• About this exercise
Your answer is to be every line of the material that includes the string "Coordinates".

• Data for this exercise
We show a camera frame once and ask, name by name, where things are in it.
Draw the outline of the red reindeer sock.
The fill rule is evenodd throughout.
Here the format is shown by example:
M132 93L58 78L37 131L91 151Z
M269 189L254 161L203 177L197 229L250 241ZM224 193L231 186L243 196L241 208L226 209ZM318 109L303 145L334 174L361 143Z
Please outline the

==

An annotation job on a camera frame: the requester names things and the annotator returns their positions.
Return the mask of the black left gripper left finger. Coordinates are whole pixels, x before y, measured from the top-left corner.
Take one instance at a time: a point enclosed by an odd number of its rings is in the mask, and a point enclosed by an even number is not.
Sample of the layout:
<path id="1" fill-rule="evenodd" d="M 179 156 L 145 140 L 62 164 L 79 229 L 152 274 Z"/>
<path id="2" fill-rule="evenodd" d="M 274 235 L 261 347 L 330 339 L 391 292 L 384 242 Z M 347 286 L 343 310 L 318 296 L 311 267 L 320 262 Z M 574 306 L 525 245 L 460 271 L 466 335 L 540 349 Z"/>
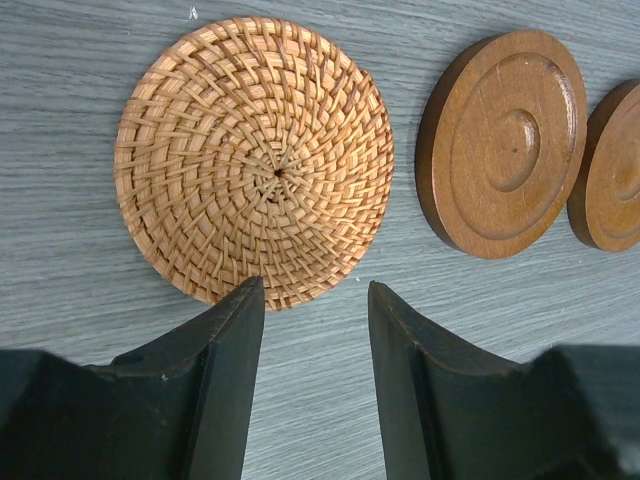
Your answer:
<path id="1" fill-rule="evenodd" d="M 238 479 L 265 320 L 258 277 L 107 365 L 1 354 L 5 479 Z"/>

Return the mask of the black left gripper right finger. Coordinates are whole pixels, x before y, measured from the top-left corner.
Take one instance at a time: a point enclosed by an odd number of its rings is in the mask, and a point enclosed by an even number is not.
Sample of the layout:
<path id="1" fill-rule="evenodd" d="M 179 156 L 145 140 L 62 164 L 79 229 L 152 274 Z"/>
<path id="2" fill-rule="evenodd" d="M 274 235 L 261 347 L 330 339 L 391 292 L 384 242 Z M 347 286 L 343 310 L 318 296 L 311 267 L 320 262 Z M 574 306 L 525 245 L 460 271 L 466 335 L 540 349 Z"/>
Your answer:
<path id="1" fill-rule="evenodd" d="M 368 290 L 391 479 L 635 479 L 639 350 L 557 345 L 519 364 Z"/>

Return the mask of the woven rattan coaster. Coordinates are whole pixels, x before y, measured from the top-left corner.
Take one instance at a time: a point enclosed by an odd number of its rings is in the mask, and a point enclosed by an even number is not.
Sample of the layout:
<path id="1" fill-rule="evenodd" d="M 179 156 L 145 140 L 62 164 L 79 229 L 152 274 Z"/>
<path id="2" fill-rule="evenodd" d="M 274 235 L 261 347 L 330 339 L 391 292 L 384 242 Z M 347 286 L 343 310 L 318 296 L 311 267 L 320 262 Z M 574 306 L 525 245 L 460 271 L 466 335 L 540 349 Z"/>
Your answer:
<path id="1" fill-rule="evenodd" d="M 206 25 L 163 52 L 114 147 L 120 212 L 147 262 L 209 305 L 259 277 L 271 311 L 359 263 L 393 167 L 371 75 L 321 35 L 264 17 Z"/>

* * *

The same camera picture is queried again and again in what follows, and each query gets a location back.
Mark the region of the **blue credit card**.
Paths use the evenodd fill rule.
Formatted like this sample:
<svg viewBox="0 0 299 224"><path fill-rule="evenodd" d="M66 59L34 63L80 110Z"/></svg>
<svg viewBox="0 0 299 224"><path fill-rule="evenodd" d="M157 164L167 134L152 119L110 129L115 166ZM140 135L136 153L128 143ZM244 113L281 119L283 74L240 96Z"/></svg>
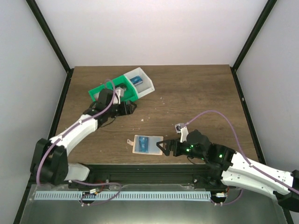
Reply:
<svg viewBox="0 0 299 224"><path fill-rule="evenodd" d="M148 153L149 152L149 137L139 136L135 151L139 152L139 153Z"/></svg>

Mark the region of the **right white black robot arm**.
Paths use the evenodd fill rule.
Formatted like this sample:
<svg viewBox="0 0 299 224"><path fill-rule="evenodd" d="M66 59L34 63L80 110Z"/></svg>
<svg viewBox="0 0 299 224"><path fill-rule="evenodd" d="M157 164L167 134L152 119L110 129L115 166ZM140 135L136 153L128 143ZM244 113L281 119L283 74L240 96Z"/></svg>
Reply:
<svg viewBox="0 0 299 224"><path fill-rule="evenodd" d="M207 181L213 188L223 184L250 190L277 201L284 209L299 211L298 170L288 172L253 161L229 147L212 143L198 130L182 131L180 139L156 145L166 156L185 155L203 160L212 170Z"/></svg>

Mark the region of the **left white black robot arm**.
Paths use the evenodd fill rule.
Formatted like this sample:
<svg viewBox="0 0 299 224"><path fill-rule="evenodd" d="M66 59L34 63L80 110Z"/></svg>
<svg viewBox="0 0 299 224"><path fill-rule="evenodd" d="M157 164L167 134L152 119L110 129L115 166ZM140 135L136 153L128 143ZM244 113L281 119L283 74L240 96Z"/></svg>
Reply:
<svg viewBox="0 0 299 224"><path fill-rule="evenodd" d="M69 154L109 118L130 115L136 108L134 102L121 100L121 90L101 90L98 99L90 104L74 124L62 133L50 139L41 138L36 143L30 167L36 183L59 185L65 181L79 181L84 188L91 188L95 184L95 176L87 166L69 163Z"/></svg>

• Solution to this exercise
Return the mask of the black left gripper left finger. Coordinates are whole pixels, x before y, measured from the top-left corner.
Return the mask of the black left gripper right finger. Coordinates are whole pixels, x before y, measured from the top-left corner.
Return the mask of the woven rattan coaster. Coordinates are whole pixels, x before y, measured from the top-left corner.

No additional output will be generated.